Problem requirements: Keeping every word the same, give again only the lines from the one with "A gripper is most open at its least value" through the end of the data, both included, and leave every picture out.
Start of Recorded information
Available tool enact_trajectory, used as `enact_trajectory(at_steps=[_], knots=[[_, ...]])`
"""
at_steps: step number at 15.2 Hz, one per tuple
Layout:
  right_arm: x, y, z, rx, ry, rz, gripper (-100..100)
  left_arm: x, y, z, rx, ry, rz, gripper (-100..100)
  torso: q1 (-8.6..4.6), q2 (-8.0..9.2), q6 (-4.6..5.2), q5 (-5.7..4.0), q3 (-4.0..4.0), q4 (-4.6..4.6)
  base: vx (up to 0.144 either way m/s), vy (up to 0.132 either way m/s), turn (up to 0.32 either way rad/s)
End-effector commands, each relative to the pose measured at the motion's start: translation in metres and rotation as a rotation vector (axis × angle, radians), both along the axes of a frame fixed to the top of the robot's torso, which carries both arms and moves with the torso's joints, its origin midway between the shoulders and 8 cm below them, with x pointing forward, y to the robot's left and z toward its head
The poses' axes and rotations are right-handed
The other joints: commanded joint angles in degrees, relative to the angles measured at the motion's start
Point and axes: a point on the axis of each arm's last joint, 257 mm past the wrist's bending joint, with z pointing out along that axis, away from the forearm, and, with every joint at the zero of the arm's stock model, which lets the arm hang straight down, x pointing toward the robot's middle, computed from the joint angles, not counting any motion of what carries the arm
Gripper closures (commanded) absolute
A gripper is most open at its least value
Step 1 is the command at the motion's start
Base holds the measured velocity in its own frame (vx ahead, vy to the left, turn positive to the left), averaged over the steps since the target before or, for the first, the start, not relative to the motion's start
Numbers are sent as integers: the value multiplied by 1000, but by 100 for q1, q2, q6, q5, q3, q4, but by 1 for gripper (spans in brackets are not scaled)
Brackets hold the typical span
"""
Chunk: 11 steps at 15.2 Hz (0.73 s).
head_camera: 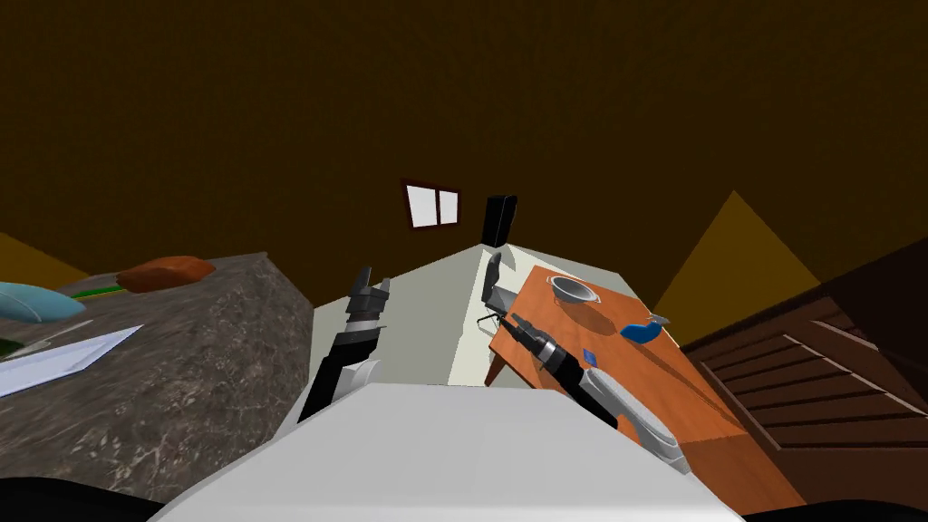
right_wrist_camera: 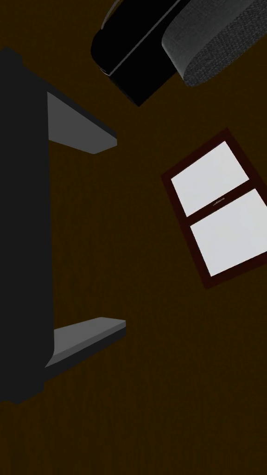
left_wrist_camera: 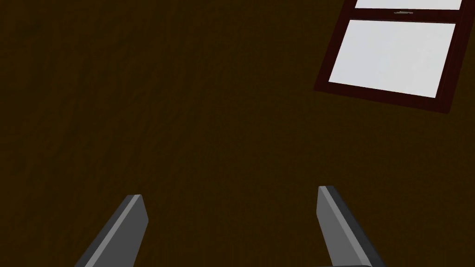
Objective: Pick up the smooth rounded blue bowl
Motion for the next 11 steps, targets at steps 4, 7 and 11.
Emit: enact_trajectory(at_steps=[4, 7, 11], knots=[[-11, -30, -62, -209, 93, 24, -100, 0, 0, 0, 0, 0, 0, 0, 5, 0, 4, 0, 0, 0, -49, -53, 210], [-20, -48, -87, -320, 130, 44, -100, 0, 0, 0, 0, 0, 0, 0, 4, -2, -1, 1, -1, -1, -47, -53, 254], [-39, -85, -129, -480, 206, 70, -100, 0, 0, 0, 0, 0, 0, 0, 4, -6, 0, 1, -3, -1, -42, -51, 224]])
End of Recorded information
Solution:
A gripper is most open at its least value
Step 1 is the command at the motion's start
Base holds the measured velocity in its own frame (vx ahead, vy to the left, turn positive to the left), averaged over the steps since the target before or, for the first, the start, not relative to the motion's start
Numbers are sent as integers: the value multiplied by 1000, but by 100 for q1, q2, q6, q5, q3, q4, but by 1 for gripper (spans in brackets are not scaled)
Brackets hold the typical span
"""
Chunk: 11 steps at 15.2 Hz (0.73 s).
head_camera: 
right_wrist_camera: 
left_wrist_camera: 
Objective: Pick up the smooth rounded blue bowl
Motion for the next 11 steps, targets at steps 4, 7 and 11.
Emit: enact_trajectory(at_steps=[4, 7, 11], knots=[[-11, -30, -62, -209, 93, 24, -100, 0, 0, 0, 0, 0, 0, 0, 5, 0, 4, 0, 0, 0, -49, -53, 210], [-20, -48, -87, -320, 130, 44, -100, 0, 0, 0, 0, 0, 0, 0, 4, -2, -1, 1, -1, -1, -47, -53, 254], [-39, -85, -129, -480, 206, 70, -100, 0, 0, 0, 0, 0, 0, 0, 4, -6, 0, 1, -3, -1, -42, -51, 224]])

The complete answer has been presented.